» **Dataset section**
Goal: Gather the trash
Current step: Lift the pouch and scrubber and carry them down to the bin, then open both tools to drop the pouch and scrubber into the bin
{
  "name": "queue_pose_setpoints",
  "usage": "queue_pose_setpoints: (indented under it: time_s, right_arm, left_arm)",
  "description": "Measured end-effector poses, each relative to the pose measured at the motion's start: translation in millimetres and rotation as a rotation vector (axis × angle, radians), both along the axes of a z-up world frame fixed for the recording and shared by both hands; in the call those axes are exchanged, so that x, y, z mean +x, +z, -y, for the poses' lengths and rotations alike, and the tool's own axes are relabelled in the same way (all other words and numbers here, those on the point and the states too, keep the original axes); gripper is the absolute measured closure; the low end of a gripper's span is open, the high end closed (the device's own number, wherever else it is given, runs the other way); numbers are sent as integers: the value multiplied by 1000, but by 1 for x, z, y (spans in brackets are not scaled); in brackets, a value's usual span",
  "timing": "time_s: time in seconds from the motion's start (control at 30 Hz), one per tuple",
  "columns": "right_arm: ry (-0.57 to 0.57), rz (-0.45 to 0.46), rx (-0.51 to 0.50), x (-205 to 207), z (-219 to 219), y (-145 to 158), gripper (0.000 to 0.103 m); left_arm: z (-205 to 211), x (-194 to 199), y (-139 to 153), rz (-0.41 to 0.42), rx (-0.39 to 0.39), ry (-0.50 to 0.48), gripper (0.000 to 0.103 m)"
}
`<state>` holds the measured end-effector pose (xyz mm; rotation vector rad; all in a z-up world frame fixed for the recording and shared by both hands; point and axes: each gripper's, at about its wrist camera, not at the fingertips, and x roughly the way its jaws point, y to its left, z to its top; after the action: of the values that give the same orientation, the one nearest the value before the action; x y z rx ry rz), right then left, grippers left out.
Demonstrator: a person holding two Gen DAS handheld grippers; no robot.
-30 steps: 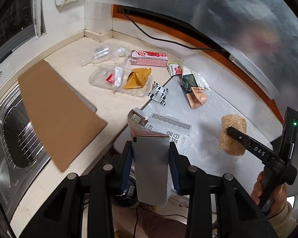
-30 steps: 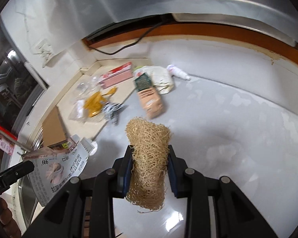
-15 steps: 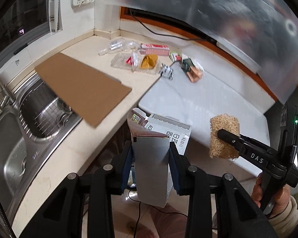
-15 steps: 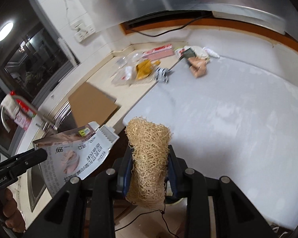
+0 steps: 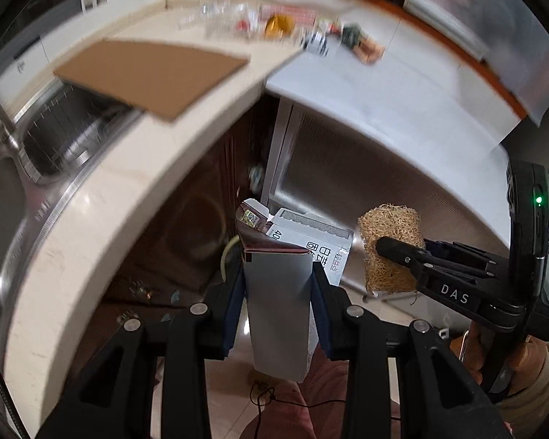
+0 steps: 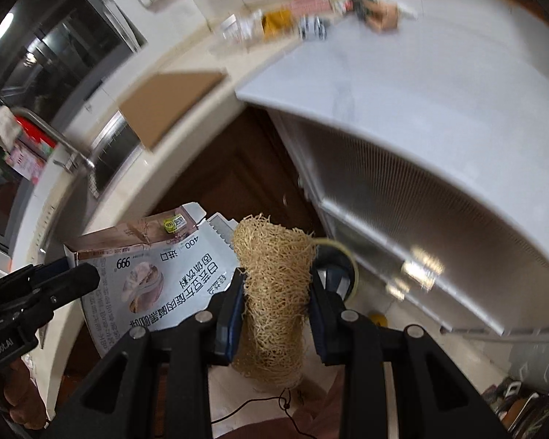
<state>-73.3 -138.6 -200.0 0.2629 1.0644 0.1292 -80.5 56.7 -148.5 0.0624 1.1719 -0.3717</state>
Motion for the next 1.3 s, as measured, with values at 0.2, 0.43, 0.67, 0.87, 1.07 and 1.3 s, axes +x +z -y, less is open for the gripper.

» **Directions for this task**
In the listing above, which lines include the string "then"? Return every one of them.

» **Expected answer**
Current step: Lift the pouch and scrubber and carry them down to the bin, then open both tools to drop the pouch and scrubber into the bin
`<state>` holds the measured end-effector pose (xyz mm; rotation vector rad; all in a z-up world frame fixed for the recording and shared by both hands; point and axes: each gripper's, at about its wrist camera, not at the fingertips, and x roughly the way its jaws point, y to its left, z to its top; after the action: of the values that give the same orientation, the one nearest the value before the action; x y z rx ry rz), right then left, grippers left out.

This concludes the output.